L’arrivo del permesso di lasciare Chernobyl

Chernobyl

Il permesso di lasciare Chernobyl per i tecnici lì presenti è stato ottenuto. L’informazione arriva dalle autorità della città ucraina di Kiev, che hanno a loro volta informato della decisione l’Aiea, Agenzia internazionale per l’energia atomica. Grazie all’ottenimento del permesso di lasciare la centrale nucleare, tre giorni fa metà dei tecnici che stavano lavorando dalla fine del mese di febbraio hanno finalmente potuto lasciare il luogo di lavoro. Solo tredici di loro erano rimasti, assieme all’altra metà, ad aiutare nei lavori. Dopo due giorni anche gli ultimi tecnici rimasti hanno avuto il permesso di abbandonare Chernobyl.

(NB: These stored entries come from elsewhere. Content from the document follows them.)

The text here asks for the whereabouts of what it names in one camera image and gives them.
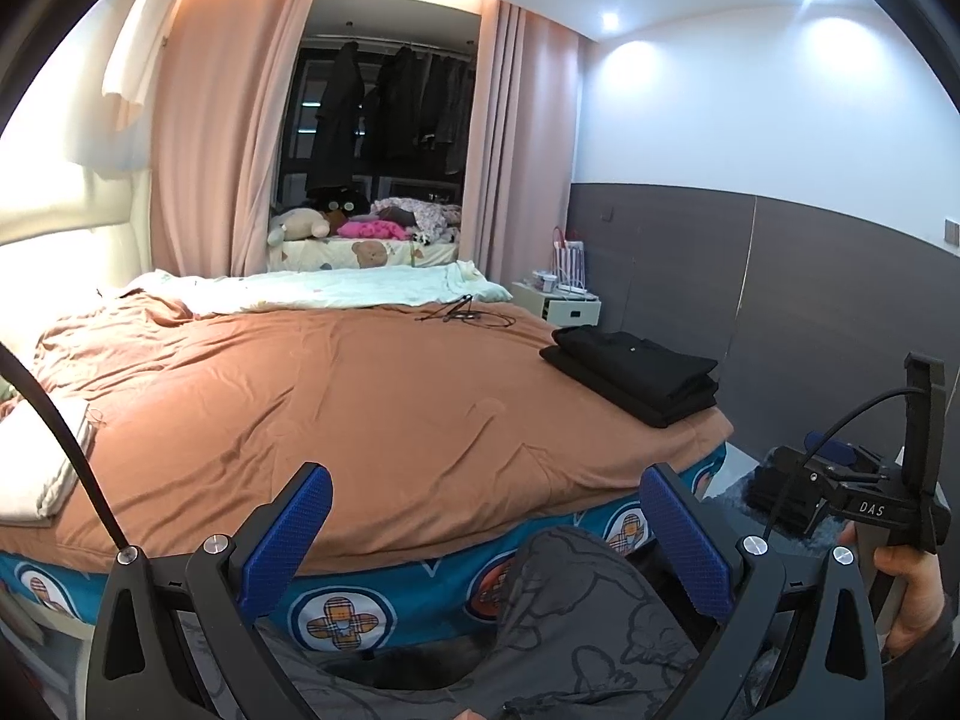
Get white wire rack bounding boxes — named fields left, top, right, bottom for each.
left=553, top=225, right=591, bottom=295

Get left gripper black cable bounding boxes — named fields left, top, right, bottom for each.
left=0, top=341, right=128, bottom=556

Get white hanging garment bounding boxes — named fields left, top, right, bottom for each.
left=101, top=0, right=185, bottom=128

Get beige plush toy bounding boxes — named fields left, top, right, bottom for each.
left=268, top=206, right=332, bottom=245

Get pink cloth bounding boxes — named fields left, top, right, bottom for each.
left=337, top=217, right=413, bottom=242

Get dark hanging coat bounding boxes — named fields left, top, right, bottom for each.
left=304, top=41, right=368, bottom=192

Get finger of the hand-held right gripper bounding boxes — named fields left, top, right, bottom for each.
left=772, top=444, right=852, bottom=533
left=804, top=431, right=901, bottom=485

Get person's right hand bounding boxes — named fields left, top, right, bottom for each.
left=874, top=544, right=946, bottom=638

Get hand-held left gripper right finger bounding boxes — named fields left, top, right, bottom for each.
left=639, top=463, right=886, bottom=720

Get pink curtain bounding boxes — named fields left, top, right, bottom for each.
left=150, top=0, right=320, bottom=278
left=457, top=0, right=590, bottom=305

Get person's legs in grey pants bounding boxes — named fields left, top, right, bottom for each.
left=180, top=525, right=758, bottom=720

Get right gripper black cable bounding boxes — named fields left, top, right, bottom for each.
left=761, top=386, right=920, bottom=541

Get black bag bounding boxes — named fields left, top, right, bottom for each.
left=746, top=463, right=815, bottom=537

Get folded white pillow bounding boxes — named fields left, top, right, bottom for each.
left=0, top=394, right=95, bottom=526

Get black plush toy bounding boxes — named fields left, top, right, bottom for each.
left=311, top=191, right=372, bottom=218

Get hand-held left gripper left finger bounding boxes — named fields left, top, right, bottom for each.
left=85, top=463, right=335, bottom=720

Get brown duvet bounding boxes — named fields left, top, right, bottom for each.
left=0, top=289, right=736, bottom=575

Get white teddy bear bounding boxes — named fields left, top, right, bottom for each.
left=266, top=236, right=460, bottom=271

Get row of dark hanging clothes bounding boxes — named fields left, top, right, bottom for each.
left=364, top=45, right=475, bottom=177

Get cream padded headboard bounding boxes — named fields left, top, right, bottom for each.
left=0, top=157, right=155, bottom=361

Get folded black clothes pile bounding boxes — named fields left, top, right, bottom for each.
left=540, top=349, right=719, bottom=430

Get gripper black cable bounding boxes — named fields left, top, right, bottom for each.
left=0, top=341, right=128, bottom=556
left=761, top=386, right=920, bottom=541

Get person's right forearm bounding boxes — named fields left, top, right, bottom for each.
left=881, top=585, right=960, bottom=665

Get pale green blanket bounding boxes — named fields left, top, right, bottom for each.
left=124, top=259, right=515, bottom=316

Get thin black cable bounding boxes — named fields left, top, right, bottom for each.
left=416, top=294, right=518, bottom=329

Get white nightstand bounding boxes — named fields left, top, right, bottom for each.
left=511, top=279, right=602, bottom=327

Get floral clothes pile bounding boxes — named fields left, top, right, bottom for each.
left=371, top=196, right=462, bottom=241

L’impossibilità a lasciare il luogo era stata determinata dalla presenza delle truppe russe e dal forte danneggiamento di diversi tragitti di strade e anche alcuni ponti necessari allo spostamento. Queste circostanze non potevano garantire l’arrivo dei colleghi ucraini che avrebbero dovuto sostituire i tecnici della centrale. Tale inconveniente è stato finalmente aggirato, facendo arrivare in loco i sostituti dei tecnici e anche alcune delle guardie ucraine.